→ The data
★ ★ ★ ★

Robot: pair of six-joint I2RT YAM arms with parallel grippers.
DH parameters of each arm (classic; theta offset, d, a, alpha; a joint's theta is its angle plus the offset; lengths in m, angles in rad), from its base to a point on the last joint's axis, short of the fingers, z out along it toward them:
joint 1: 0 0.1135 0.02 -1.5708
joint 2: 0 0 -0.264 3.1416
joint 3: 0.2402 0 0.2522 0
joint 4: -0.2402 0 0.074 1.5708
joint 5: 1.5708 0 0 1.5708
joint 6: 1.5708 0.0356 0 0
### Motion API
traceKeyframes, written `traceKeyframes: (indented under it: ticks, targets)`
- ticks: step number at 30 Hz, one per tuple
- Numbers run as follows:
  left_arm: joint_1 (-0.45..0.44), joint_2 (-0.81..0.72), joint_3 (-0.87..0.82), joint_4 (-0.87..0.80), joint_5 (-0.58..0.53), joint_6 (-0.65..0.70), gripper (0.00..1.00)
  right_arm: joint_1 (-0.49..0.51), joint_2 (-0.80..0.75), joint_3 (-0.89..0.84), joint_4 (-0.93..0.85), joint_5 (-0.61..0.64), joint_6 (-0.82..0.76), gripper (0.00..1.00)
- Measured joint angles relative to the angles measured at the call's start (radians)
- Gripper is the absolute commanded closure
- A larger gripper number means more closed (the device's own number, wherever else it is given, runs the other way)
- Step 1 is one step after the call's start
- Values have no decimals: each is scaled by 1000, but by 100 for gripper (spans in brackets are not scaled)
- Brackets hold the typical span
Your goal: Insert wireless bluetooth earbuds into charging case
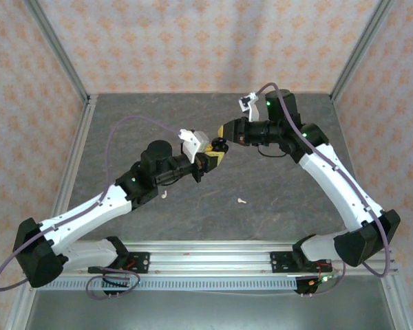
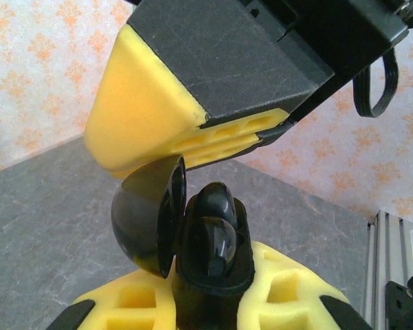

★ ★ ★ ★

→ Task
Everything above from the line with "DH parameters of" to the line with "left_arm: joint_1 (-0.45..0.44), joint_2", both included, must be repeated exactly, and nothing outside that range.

→ Written response
DH parameters of each arm (classic; theta offset, d, a, alpha; a joint's theta is its angle plus the offset; lengths in m, angles in rad), from its base to a point on the last joint's axis, short of the fingers, z out along it toward them:
joint 1: 0 0.1135 0.02 -1.5708
joint 2: 0 0 -0.264 3.1416
joint 3: 0.2402 0 0.2522 0
joint 4: -0.2402 0 0.074 1.5708
joint 5: 1.5708 0 0 1.5708
joint 6: 1.5708 0.0356 0 0
### Motion API
traceKeyframes, written `traceKeyframes: (indented under it: ticks, targets)`
- ticks: step number at 30 Hz, one per tuple
- Numbers run as follows:
  left_arm: joint_1 (-0.45..0.44), joint_2 (-0.81..0.72), joint_3 (-0.87..0.82), joint_4 (-0.87..0.80), joint_5 (-0.58..0.53), joint_6 (-0.65..0.70), gripper (0.00..1.00)

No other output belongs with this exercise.